Students set up a voting booth under the arches of Thompson Hall to vote for the "mayor" of Durham. (Photo: University Archives)

 

1928 Mayoralty campaign candidate riding in a car with managers standing around in front of crowds in the stands

A candidate from one of the earliest Mayoralty campaigns in 1928 (Photo: University Archives)

William Shaheen ’65 has had a long, distinguished career in law and politics. A former U.S. attorney, district court judge and the chairman of New Hampshire primary presidential campaigns for Jimmy Carter, Al Gore, John Kerry and Hillary Clinton, Shaheen has done it all. But he’s never run for public office himself. And that, he says, is all thanks to his failed 1964 campaign to be Durham’s unofficial “mayor.”

“It was my first election — and last,” Shaheen says, laughing. “It clearly told me I shouldn’t be running for office.”

Of course, it wasn’t a conventional sort of race.

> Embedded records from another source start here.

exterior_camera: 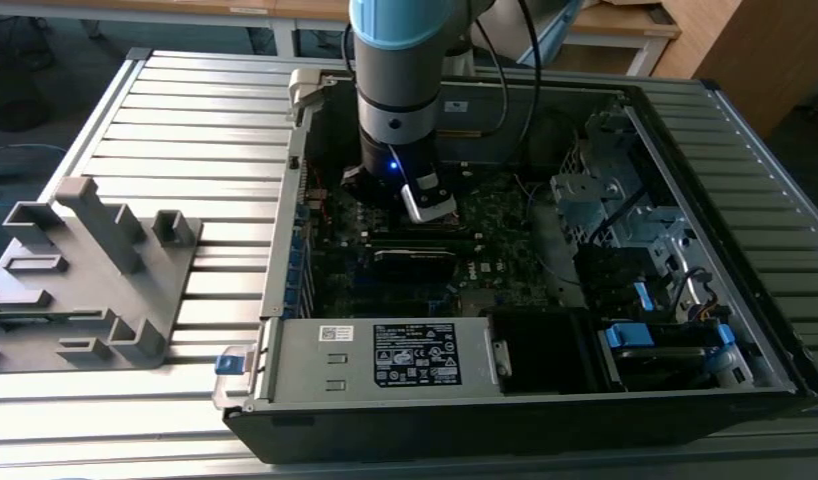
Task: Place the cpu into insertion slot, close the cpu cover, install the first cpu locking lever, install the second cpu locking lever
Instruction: 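Install the second cpu locking lever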
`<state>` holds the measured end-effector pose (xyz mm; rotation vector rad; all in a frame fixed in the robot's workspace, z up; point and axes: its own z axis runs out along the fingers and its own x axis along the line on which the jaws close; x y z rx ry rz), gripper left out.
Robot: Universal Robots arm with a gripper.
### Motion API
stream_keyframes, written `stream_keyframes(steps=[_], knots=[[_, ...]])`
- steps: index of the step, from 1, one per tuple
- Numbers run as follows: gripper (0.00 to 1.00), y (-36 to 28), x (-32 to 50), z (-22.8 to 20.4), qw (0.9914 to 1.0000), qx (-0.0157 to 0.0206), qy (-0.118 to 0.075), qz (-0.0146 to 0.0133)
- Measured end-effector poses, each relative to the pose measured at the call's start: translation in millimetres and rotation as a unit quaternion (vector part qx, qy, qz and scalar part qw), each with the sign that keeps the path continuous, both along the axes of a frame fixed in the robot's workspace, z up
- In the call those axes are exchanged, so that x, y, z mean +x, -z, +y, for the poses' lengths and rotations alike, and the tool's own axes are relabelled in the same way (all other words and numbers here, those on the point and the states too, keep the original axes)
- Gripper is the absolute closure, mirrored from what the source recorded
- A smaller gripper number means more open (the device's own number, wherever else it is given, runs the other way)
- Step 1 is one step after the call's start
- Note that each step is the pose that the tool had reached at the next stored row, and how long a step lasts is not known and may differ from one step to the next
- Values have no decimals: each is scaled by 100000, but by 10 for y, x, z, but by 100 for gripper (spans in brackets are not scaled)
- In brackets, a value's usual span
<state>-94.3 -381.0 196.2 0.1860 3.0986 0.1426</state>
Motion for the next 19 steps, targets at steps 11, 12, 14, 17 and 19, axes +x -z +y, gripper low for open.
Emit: stream_keyframes(steps=[11,12,14,17,19], knots=[[89,18,-44,0,100000,0,1,2],[89,17,-44,0,100000,0,0,0],[89,1,-44,0,100000,18,-1,-10],[89,-64,-44,0,100000,-1,1,1],[89,-108,-44,0,100000,6,2,-4]])
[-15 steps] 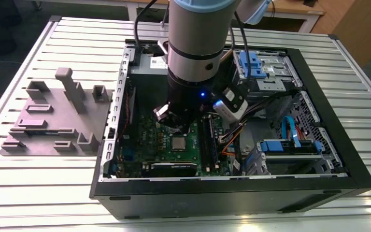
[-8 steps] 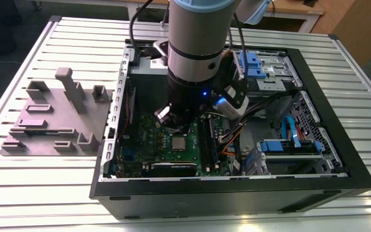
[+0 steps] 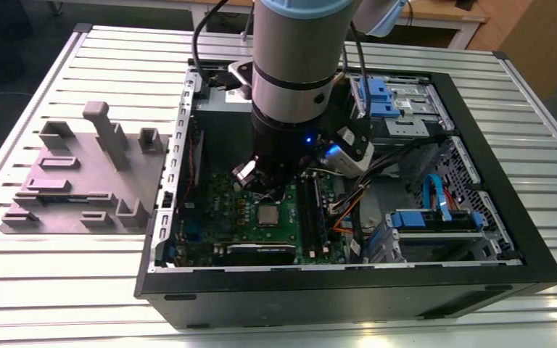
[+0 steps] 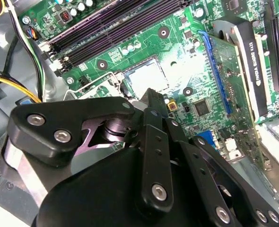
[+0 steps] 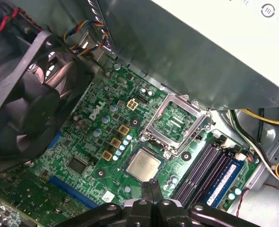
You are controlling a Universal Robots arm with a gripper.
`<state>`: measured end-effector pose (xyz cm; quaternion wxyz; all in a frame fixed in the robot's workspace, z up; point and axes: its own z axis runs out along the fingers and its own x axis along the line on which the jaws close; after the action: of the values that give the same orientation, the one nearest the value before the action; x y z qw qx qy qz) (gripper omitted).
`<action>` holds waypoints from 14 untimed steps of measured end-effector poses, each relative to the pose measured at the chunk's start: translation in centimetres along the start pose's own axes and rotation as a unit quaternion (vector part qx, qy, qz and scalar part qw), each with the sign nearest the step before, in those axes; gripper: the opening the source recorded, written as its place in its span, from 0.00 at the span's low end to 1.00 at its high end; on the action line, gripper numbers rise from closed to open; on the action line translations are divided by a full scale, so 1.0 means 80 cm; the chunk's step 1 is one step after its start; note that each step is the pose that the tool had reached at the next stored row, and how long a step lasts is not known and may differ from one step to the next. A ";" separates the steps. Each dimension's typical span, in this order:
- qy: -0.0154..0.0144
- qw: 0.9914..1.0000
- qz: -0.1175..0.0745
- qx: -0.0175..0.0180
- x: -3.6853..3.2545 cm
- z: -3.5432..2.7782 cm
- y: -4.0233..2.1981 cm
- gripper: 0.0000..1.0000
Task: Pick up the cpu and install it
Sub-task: 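Close the cpu cover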
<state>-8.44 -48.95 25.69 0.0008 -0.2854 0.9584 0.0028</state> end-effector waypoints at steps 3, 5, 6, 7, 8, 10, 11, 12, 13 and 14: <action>0.000 1.000 0.000 0.000 0.0000 0.0000 0.0000 0.11; 0.000 1.000 0.000 0.000 0.0000 0.0000 0.0000 0.11; 0.000 1.000 -0.001 0.000 0.0000 0.0000 0.0000 0.11; 0.000 1.000 -0.005 0.000 0.0000 0.0000 0.0000 0.11; 0.000 1.000 -0.013 0.000 0.0000 0.0000 0.0000 0.11; 0.000 1.000 -0.031 0.000 0.0001 0.0002 0.0000 0.11; 0.000 0.999 -0.040 0.000 0.0000 0.0005 0.0000 0.11; 0.000 0.999 -0.049 0.000 0.0000 0.0008 0.0000 0.11; 0.000 0.999 -0.054 0.000 -0.0008 0.0011 -0.0005 0.11; 0.000 0.998 -0.057 0.000 -0.0026 0.0015 -0.0017 0.11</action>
<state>-8.19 -48.95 25.57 0.0007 -0.3392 0.9407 0.0030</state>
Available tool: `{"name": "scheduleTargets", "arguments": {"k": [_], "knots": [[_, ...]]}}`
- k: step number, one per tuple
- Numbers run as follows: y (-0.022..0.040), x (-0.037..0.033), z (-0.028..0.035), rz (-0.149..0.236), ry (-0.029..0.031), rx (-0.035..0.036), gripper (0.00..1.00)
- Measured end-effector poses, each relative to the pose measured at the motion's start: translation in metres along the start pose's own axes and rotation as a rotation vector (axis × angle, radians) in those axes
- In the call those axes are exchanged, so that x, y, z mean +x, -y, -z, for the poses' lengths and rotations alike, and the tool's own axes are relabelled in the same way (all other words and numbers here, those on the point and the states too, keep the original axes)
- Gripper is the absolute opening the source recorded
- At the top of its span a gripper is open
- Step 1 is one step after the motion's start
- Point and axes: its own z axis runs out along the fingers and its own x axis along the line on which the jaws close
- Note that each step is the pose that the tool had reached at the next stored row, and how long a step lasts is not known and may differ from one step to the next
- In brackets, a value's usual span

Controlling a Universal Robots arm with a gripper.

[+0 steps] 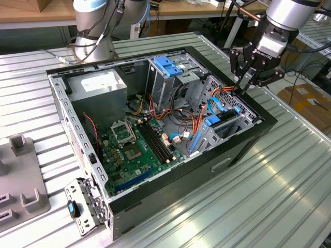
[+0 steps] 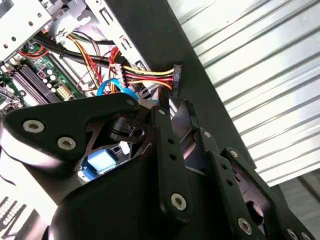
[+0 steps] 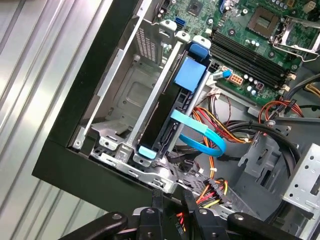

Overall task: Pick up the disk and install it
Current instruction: 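Insert the second disk wire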

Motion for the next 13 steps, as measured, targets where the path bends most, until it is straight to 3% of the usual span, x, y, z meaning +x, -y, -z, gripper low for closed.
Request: {"name": "scheduleTargets", "arguments": {"k": [2,5,11,13], "knots": [[0.0011,0.0004,0.0000,0.016,0.0012,0.0003,0.30],[0.0018,0.0008,-0.0001,0.079,0.0088,0.0031,0.30],[0.0056,0.0025,-0.0003,0.152,0.0140,0.0041,0.30],[0.0062,0.0028,-0.0006,0.209,0.0174,0.0045,0.30]]}}
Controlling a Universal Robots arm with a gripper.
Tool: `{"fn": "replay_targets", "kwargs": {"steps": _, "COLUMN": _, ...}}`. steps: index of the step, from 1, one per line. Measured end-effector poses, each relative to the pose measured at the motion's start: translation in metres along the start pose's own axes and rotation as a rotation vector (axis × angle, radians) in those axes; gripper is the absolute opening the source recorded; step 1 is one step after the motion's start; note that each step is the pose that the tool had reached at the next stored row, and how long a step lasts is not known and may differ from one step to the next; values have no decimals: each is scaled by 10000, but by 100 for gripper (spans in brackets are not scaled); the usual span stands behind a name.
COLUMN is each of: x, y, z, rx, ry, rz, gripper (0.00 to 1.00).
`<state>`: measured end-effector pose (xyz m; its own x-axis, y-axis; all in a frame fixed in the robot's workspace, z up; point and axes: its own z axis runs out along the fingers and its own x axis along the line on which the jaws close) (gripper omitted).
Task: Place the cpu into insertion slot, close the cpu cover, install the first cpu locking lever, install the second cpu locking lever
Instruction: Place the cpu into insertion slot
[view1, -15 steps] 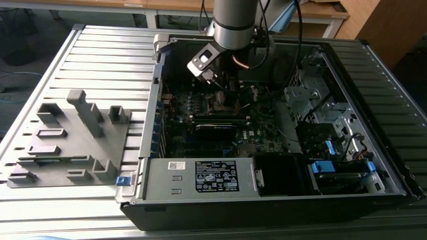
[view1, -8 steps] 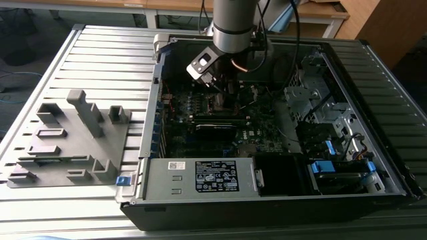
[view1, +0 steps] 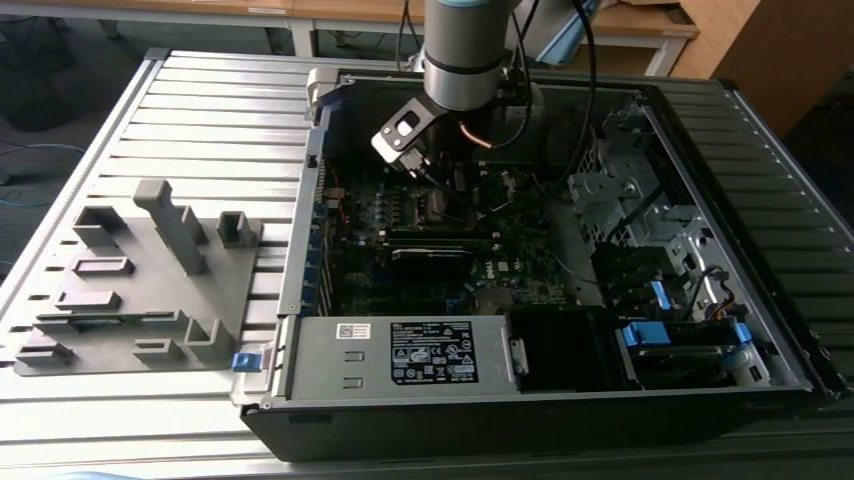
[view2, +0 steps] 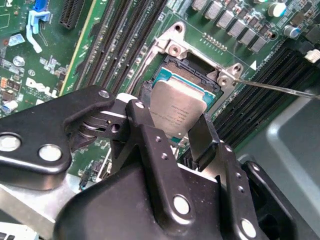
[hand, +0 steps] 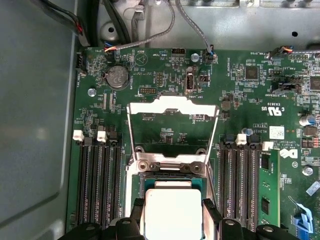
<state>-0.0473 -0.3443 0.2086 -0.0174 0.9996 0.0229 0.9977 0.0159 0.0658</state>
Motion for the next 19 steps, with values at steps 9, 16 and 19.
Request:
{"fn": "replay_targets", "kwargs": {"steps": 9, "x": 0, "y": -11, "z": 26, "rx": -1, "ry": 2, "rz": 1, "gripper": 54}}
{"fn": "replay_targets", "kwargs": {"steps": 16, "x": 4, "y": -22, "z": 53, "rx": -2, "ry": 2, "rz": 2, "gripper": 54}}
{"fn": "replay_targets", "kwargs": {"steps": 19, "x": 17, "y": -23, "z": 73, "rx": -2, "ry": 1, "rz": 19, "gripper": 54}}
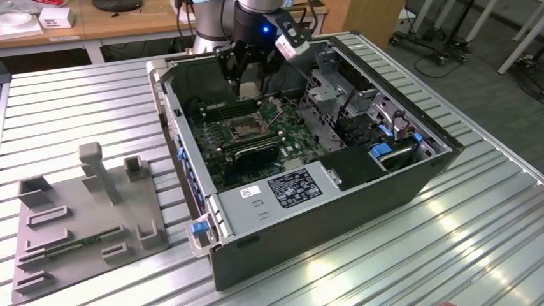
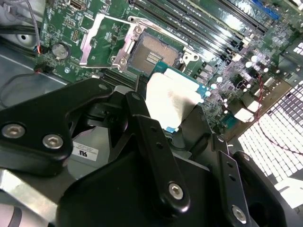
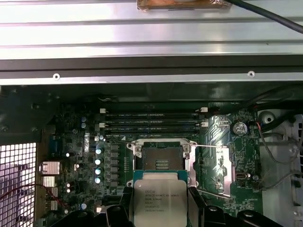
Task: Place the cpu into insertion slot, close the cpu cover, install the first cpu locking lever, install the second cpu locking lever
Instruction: 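Place the cpu into insertion slot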
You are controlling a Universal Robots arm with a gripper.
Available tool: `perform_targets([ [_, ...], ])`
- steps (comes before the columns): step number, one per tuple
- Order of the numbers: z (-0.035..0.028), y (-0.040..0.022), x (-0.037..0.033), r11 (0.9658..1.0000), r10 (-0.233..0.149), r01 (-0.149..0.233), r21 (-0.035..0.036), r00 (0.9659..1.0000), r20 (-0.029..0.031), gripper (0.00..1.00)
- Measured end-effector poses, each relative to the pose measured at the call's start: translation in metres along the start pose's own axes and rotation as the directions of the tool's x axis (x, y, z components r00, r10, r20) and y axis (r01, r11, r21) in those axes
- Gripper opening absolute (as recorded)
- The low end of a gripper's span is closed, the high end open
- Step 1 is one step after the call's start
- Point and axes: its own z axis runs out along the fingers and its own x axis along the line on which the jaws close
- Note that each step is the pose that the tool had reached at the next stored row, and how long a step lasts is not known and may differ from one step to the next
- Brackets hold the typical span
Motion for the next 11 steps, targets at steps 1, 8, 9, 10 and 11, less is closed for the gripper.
perform_targets([
  [1,0.0001,0.0,0.0,1.0,0.0,0.0,0.0,1.0,0.0001,0.54],
  [8,0.0039,-0.0003,-0.0001,1.0,0.0,0.0,-0.0005,1.0,0.0002,0.54],
  [9,0.005,-0.0005,-0.0001,1.0,0.0,0.0,-0.0004,1.0,0.0002,0.54],
  [10,0.0058,-0.0005,-0.0001,1.0,0.0,0.0,-0.0006,1.0,0.0002,0.54],
  [11,0.0063,-0.0006,-0.0001,1.0,0.0,0.0,-0.0005,1.0,0.0002,0.54],
])
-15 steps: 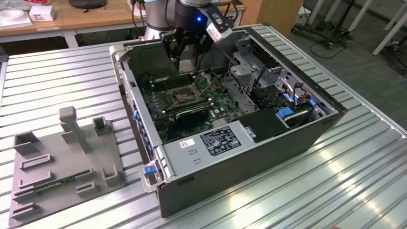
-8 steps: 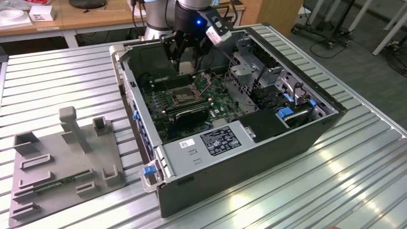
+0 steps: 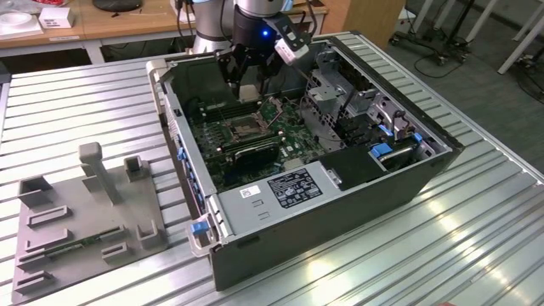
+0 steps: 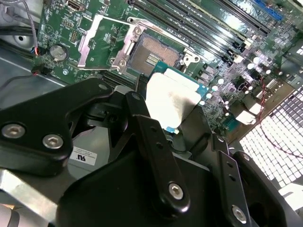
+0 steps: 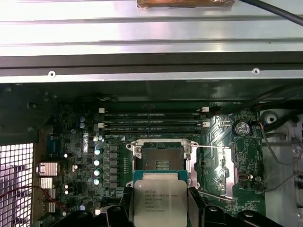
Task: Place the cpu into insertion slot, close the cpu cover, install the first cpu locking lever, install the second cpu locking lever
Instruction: 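Place the cpu into insertion slot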
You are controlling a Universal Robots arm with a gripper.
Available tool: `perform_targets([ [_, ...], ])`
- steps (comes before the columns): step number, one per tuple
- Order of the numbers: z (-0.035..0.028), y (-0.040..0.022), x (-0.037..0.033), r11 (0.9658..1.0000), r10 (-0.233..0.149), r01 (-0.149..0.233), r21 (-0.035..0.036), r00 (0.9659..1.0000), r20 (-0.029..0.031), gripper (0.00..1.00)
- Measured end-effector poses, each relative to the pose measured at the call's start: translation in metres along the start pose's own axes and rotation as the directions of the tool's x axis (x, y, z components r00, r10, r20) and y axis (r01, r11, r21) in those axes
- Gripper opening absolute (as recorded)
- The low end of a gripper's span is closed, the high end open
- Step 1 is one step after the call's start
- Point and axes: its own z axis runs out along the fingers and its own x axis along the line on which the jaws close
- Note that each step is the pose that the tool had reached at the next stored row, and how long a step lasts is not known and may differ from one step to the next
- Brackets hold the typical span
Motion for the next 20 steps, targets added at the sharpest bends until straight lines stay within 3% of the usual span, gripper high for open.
perform_targets([
  [17,0.0013,-0.0001,0.0,1.0,0.002,-0.002,0.0001,1.0,0.0002,0.54],
  [20,0.0016,-0.0001,0.0,0.9993,0.039,-0.039,-0.0008,0.9992,0.0035,0.54],
])
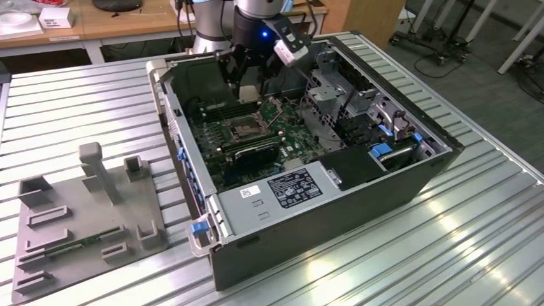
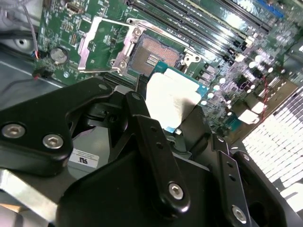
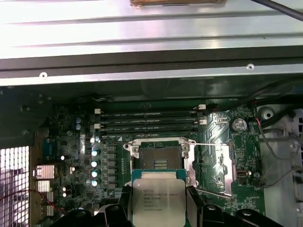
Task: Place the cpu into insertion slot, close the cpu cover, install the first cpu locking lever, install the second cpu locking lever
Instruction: 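Place the cpu into insertion slot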
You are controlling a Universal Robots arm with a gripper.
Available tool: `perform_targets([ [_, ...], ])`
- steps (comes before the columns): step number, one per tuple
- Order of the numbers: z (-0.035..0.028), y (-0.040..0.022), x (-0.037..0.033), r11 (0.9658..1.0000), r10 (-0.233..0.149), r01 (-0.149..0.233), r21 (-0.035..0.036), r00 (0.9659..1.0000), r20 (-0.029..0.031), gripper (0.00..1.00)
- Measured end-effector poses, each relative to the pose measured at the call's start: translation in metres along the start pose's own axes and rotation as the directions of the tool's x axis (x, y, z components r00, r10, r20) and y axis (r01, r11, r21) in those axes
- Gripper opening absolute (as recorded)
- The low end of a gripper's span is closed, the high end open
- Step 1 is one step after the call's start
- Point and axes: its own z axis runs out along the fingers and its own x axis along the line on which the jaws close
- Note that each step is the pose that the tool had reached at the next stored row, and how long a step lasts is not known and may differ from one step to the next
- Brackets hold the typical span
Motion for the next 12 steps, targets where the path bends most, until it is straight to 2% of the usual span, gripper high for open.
perform_targets([
  [3,0.0004,0.0,0.0,0.9985,0.054,-0.054,-0.001,0.9985,0.0048,0.54],
  [6,0.0007,-0.0001,0.0,0.9941,0.109,-0.109,-0.0021,0.994,0.0096,0.54],
  [9,0.0012,-0.0001,0.0,0.9868,0.162,-0.162,-0.0038,0.9867,0.0143,0.54],
  [12,0.0017,-0.0002,0.0,0.9763,0.216,-0.216,-0.0057,0.9761,0.019,0.54],
])
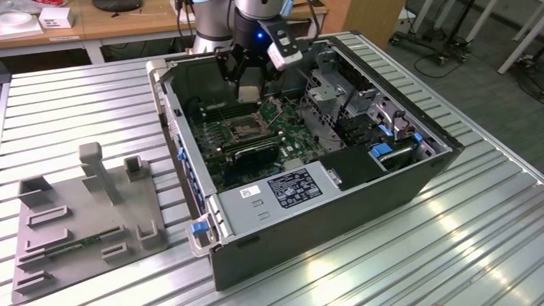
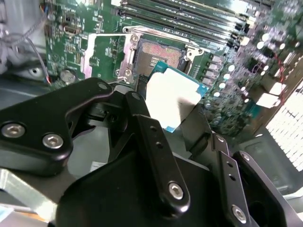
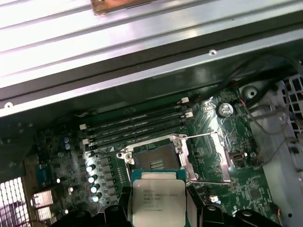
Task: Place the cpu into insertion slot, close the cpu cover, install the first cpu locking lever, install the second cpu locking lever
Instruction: 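Place the cpu into insertion slot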
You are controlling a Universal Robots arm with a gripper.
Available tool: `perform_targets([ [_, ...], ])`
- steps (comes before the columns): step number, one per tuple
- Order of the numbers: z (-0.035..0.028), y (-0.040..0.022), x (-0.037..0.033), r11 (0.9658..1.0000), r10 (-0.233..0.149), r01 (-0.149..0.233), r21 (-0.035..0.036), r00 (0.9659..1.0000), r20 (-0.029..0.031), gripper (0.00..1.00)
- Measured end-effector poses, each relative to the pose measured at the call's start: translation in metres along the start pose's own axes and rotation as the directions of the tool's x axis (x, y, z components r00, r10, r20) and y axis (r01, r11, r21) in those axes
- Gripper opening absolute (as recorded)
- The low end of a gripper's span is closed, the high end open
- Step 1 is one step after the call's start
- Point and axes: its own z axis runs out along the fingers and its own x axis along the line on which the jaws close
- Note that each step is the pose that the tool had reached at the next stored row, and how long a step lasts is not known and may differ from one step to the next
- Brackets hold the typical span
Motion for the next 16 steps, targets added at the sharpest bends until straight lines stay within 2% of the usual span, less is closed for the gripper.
perform_targets([
  [4,0.0006,-0.0001,0.0,0.9974,0.072,-0.072,-0.0014,0.9974,0.0064,0.54],
  [6,0.0008,-0.0001,0.0,0.9942,0.107,-0.107,-0.0023,0.9942,0.0096,0.54],
  [8,0.0011,-0.0001,0.0,0.9896,0.144,-0.144,-0.0033,0.9895,0.0128,0.54],
  [12,0.0017,-0.0001,0.0,0.9767,0.215,-0.215,-0.0058,0.9765,0.0189,0.54],
  [14,0.0019,-0.0002,0.0,0.9683,0.25,-0.25,-0.007,0.9681,0.0219,0.54],
  [16,0.0022,-0.0002,0.0,0.9584,0.285,-0.285,-0.0086,0.9581,0.0249,0.54],
])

Called the “Mayoralty,” the mock election began in 1926 under the guidance of Blue Key, a senior men’s honor society, as a way to build up student camaraderie and school spirit before the homecoming football game each fall. During the next 40 years, the Mayoralty became its own raucous tradition, inspiring a host of crazy characters, mischievous antics and plenty of bad jokes.

Hizonnor, I. C. Stars, or Bob Hackett, of Phi Mu Delta was elected Durham’s mayor after a week long campaign
"Hizonnor, I. C. Stars — Bob Hackett, of Phi Mu
Delta was elected Durham’s mayor after a week
long campaign in which he competed with
Sigma Beta’s Mr. Jones, Acacia’s I. M. Skitzo,
Lambda Chi’s Draft Dog and ATO’s El Rancho." 
(The New Hampshire, May 21, 1953)

Take, for example, the candidacy of movie producer I.C. Stars — otherwise known as Robert M. Hackett ’54, who won the 1952 Mayoralty race with a promise to make every UNH student a movie star.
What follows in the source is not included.